Franz Collection is a Taiwanese porcelain brand. It is named after the founder's German name "Franz". The products of this company include porcelain tableware, home decor, art collectible, and jewelry. Founded in 2001 and headquartered in Taipei, Franz Collection Inc. designs, creates and markets a variety of functional and home decor accessories.

In 2002, Francis (Li-Heng) Chen established Franz. Its design and research center is based in Taipei, Taiwan, with production moving to Mainland China in 2008. The scholar Shun-Ching Horng, An-Hsin, and Kuan-Yang Chen wrote in 2015, "it is quite exceptional that a young brand like Franz, has become the most well-known handicrafts brand in the greater China".

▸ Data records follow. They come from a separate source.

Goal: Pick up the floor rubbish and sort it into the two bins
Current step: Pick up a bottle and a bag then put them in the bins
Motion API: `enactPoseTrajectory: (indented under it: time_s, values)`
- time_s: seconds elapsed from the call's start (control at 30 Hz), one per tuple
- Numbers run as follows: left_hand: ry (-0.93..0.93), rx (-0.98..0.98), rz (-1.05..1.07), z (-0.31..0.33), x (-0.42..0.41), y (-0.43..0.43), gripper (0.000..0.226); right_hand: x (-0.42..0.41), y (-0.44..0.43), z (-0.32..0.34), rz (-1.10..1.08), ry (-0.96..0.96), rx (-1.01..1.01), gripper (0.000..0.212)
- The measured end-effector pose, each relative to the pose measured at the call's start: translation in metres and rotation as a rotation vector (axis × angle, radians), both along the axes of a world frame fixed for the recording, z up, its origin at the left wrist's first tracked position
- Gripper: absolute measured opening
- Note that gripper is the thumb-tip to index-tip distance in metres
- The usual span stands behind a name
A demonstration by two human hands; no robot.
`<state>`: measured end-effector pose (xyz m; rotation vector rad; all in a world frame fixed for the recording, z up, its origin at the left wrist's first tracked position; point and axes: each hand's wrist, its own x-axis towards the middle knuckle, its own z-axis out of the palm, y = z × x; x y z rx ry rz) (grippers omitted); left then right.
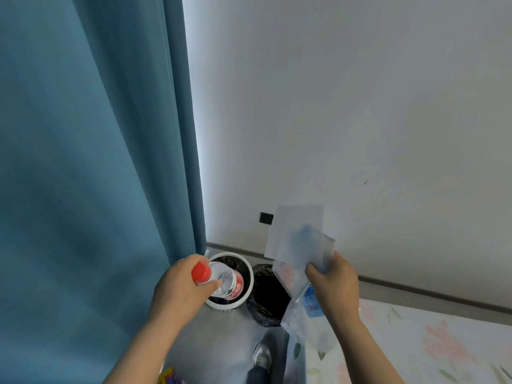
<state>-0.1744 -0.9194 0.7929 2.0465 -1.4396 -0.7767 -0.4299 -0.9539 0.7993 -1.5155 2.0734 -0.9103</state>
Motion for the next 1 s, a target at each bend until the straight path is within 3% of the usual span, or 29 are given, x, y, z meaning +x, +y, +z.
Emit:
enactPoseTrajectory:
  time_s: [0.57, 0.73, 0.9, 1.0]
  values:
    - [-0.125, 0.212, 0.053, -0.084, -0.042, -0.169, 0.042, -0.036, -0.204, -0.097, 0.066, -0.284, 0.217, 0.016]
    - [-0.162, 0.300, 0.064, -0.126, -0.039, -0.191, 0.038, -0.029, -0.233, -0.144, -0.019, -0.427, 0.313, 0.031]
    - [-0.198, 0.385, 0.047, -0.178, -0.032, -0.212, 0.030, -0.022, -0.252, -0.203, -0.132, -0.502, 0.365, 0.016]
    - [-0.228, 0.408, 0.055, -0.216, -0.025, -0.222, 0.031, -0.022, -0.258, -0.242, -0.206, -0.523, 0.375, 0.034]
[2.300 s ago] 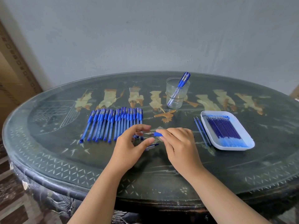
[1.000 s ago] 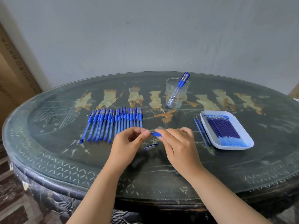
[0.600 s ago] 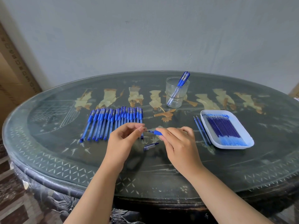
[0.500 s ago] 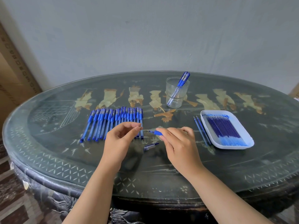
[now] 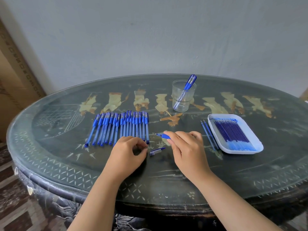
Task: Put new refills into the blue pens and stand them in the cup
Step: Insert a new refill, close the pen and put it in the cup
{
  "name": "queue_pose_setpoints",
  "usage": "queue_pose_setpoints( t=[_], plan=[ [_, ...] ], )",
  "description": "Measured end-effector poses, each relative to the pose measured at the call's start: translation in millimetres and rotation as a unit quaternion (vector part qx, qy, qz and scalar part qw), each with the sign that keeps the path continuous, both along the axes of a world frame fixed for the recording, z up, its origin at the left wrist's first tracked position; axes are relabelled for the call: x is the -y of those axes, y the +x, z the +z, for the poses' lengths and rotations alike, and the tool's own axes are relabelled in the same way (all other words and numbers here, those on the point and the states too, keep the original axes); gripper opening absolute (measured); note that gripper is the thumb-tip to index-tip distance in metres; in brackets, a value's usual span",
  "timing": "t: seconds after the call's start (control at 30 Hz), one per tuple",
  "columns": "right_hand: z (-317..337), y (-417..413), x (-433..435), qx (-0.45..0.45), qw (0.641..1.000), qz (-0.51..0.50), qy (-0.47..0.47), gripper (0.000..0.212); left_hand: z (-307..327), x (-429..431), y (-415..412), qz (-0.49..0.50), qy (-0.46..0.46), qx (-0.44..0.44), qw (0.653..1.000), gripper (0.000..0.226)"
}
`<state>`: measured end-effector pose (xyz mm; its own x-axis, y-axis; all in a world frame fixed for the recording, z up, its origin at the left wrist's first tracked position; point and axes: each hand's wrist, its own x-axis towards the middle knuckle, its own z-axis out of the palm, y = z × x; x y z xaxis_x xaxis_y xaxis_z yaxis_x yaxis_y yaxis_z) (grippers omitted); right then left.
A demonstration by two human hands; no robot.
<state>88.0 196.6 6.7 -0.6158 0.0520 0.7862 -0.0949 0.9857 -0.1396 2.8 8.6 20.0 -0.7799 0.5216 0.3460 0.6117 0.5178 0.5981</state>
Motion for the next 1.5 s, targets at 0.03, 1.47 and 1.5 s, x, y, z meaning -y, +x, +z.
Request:
queue_pose_setpoints(
  t=[0.03, 1.47, 1.5],
  plan=[
    [0, 0, 0, 0.0, 1.0, 0.001, 0.0, 0.028, -1, 0, 0, 0.001, 0.003, 0.001, 1.0, 0.008],
    [83, 2, 11, 0.144, 0.738, 0.104, -0.651, 0.011, 32, -17, 19, -0.115, 0.268, 0.342, 0.893, 0.016],
    [84, 1, 10, 0.149, 0.734, 0.106, -0.654, 0.011, 33, -17, 18, -0.115, 0.269, 0.343, 0.893, 0.016]
  ],
)
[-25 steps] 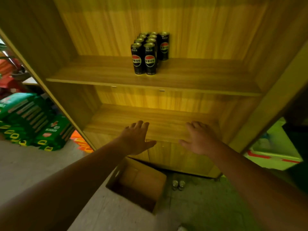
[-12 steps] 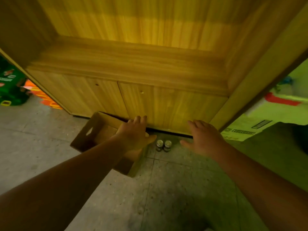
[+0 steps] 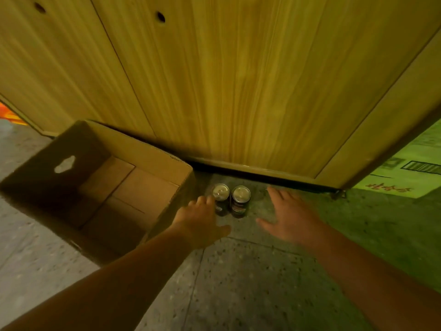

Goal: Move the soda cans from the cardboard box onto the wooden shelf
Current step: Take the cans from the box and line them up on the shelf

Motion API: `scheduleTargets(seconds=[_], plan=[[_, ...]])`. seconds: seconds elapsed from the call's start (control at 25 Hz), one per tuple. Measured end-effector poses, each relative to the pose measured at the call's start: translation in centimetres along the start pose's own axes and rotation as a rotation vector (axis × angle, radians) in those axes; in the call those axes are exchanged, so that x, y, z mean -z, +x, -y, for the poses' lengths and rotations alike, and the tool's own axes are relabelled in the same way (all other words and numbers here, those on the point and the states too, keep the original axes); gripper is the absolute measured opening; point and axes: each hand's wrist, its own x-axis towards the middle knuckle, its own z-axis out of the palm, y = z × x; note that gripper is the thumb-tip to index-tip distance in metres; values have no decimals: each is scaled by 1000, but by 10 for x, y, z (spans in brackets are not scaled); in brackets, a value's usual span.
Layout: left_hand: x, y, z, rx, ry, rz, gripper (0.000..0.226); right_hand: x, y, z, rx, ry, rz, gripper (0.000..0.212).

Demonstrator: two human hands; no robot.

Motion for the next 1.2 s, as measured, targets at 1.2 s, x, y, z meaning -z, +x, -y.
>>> scheduleTargets(seconds=[1.2], plan=[[123,-35,-19,17,-975,-354,59,134,-8,30,49,820,-24,60]])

The company owns and operates approximately 100 retail stores in Asia. Its artworks have been distributed by retailers in 66 countries, including department stores and shopping centers such Bloomingdale's in the U.S., Mitsukoshi in Taiwan, Plaza Indonesia in Jakarta, Pavilion in Kuala Lumpur, Takashimaya in Singapore, Rustan’s in the Philippines, as well as Abu Dhabi Mall and the Mall of the Emirates in the United Arab Emirates. It has also done exhibitions at Harrods in London and Bergdorf Goodman in New York.